Diskursus mengenai keadilan hukum di Indonesia kembali mencuat ke permukaan, kali ini menyoroti perbandingan hukuman antara kasus maling ayam dengan kasus korupsi. Tak jarang, masyarakat dibuat miris dengan vonis yang dijatuhkan kepada pelaku maling ayam yang nilainya tak seberapa, justru terasa lebih berat dibandingkan hukuman yang diterima oleh para koruptor yang merugikan negara hingga triliunan rupiah.

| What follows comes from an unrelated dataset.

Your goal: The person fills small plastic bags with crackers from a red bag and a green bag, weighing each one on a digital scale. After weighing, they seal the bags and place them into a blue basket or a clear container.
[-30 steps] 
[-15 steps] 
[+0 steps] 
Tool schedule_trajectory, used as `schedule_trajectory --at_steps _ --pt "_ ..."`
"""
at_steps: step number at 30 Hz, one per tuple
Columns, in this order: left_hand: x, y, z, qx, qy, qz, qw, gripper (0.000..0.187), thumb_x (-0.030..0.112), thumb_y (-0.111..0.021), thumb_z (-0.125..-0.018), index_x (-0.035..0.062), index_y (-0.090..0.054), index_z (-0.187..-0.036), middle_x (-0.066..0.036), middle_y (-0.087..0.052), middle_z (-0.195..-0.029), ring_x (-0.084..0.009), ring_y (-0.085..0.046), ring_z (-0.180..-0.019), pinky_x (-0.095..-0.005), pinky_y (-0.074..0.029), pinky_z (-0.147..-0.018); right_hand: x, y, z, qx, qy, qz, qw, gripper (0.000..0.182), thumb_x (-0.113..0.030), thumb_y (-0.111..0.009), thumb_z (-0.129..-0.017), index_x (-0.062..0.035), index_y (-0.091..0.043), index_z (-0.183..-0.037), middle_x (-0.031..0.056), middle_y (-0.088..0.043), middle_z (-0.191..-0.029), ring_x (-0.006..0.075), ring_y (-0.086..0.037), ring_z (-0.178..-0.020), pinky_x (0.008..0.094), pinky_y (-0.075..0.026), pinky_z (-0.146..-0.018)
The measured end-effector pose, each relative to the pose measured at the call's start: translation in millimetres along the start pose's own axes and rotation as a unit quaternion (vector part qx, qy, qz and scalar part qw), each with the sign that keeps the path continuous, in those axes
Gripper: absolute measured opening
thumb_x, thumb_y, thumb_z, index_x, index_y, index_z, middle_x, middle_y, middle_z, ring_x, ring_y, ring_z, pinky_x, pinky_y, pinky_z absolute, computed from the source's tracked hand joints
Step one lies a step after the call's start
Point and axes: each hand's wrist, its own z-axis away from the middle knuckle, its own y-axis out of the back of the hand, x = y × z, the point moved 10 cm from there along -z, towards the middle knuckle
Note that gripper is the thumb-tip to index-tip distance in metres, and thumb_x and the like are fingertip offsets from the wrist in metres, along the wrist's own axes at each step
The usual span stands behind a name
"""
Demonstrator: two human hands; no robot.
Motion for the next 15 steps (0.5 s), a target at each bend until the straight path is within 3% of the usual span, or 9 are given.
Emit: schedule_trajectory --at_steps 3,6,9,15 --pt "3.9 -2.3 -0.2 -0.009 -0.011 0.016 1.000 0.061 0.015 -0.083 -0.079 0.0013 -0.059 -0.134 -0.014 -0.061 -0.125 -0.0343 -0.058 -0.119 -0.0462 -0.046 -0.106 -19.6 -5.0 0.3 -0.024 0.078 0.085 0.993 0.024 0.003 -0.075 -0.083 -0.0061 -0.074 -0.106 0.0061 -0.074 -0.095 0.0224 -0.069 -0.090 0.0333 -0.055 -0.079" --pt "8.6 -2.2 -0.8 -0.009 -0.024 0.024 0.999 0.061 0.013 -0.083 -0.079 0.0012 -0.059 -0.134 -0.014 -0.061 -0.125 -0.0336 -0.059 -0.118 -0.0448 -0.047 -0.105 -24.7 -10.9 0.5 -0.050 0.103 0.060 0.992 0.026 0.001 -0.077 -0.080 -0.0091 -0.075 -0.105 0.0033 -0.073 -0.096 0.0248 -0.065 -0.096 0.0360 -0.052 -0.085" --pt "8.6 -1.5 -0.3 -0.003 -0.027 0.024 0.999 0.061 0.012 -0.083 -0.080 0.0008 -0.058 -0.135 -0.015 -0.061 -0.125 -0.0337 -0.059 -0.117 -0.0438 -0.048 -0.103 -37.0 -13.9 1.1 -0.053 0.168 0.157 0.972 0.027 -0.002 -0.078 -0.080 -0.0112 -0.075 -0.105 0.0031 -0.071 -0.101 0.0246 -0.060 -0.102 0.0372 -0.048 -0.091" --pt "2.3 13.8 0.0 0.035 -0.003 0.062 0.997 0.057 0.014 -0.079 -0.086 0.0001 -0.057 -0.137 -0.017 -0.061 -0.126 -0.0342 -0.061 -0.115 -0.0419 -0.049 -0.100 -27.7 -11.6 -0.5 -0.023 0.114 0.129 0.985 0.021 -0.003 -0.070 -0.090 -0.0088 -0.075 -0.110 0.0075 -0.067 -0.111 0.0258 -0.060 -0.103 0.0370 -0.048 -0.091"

Fenomena ini memunculkan pertanyaan mendasar mengenai prioritas dan efektivitas penegakan hukum di Indonesia. Bagaimana mungkin seorang yang mencuri beberapa ekor ayam untuk memenuhi kebutuhan perut divonis hukuman penjara bertahun-tahun, sementara pelaku korupsi yang jelas-jelas merampok uang rakyat dengan jumlah fantastis justru mendapatkan hukuman yang jauh lebih ringan, bahkan fasilitas mewah di penjara?
Salah satu faktor yang seringkali menjadi sorotan adalah pasal-pasal dalam Kitab Undang-Undang Hukum Pidana (KUHP) yang mengatur tentang pencurian dan korupsi. Pasal tentang pencurian, termasuk maling ayam, seringkali memberikan ruang bagi interpretasi hukuman yang cukup luas, tergantung pada pertimbangan hakim dan pemberat lainnya. Di sisi lain, meskipun Undang-Undang Pemberantasan Tindak Pidana Korupsi telah ada, implementasinya seringkali dianggap belum maksimal, dengan vonis yang dianggap tidak memberikan efek jera bagi pelaku.

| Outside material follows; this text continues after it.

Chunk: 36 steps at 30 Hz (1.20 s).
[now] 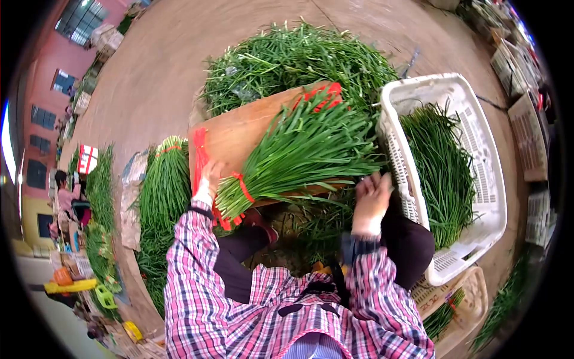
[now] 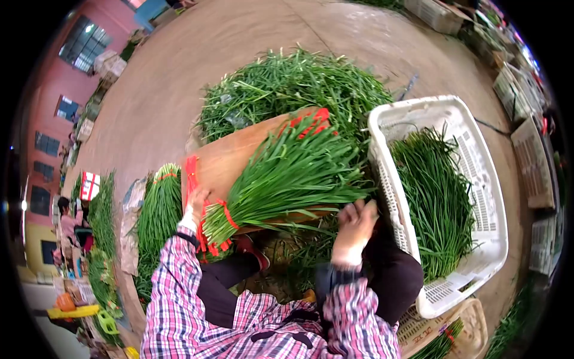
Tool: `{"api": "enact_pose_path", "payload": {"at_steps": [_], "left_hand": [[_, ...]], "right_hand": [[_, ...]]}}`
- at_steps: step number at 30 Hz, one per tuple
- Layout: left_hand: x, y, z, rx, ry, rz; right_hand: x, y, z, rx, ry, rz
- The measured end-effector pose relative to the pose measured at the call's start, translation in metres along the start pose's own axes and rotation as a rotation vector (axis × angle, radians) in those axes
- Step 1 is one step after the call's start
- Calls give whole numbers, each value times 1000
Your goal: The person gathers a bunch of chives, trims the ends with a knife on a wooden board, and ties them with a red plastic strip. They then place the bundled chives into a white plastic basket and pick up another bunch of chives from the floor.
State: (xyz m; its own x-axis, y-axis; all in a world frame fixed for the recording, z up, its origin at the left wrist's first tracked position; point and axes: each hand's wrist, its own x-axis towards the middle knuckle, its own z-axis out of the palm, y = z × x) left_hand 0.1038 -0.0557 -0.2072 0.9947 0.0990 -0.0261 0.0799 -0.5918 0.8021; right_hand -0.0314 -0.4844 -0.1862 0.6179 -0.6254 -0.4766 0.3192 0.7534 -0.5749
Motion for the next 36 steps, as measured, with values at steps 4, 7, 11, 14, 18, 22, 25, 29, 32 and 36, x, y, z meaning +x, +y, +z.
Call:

Selain itu, faktor ekonomi dan status sosial pelaku juga disinyalir turut memengaruhi berat ringannya hukuman. Pelaku maling ayam seringkali berasal dari kalangan ekonomi lemah dan tidak memiliki akses terhadap pembelaan hukum yang memadai. Sebaliknya, koruptor yang umumnya memiliki kekuasaan dan sumber daya finansial lebih besar, cenderung memiliki akses ke tim pengacara yang handal, yang berpotensi meringankan hukuman mereka.

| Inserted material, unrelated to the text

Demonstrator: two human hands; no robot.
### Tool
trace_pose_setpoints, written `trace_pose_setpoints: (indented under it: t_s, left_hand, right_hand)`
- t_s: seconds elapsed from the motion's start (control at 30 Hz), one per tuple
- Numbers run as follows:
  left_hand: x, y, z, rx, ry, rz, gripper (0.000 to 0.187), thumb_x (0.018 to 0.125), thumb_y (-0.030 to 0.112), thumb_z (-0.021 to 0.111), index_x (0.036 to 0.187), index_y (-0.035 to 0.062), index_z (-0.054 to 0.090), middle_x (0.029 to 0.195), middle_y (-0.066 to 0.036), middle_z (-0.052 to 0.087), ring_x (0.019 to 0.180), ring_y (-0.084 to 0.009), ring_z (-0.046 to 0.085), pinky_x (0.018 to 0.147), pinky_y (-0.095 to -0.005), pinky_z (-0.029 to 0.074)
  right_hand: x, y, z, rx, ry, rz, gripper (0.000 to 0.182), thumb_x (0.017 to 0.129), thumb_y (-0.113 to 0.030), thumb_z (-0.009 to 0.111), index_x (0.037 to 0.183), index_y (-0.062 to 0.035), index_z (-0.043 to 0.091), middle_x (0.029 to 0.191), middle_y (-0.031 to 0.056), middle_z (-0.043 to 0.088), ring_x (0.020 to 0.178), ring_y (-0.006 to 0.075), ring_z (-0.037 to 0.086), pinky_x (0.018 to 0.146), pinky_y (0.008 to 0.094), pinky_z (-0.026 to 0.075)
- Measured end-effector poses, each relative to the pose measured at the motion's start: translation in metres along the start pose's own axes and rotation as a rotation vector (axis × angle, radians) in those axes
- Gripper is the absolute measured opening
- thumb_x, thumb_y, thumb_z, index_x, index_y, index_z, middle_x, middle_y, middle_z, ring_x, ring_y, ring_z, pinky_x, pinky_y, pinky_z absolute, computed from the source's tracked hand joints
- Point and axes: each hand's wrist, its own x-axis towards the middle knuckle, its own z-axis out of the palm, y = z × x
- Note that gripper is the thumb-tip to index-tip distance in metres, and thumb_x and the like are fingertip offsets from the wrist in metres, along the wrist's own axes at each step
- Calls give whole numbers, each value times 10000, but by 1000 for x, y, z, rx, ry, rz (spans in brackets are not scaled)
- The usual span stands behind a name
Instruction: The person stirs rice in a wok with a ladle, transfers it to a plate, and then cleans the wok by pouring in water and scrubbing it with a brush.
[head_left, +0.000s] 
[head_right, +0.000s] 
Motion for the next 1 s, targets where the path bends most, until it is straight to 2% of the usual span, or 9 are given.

Ironi ini menciptakan ketidakpercayaan masyarakat terhadap sistem hukum. Rasa keadilan seolah tercoreng ketika melihat ketidakseimbangan hukuman yang begitu mencolok. Masyarakat mempertanyakan, apakah hukum benar-benar tajam ke bawah dan tumpul ke atas? Apakah nilai seekor ayam lebih berharga daripada uang negara yang seharusnya digunakan untuk kesejahteraan rakyat?
Tentu, tidak semua kasus korupsi dihukum ringan. Namun, persepsi di masyarakat terlanjur terbentuk akibat beberapa kasus besar yang vonisnya dianggap tidak sebanding dengan kerugian negara yang ditimbulkan.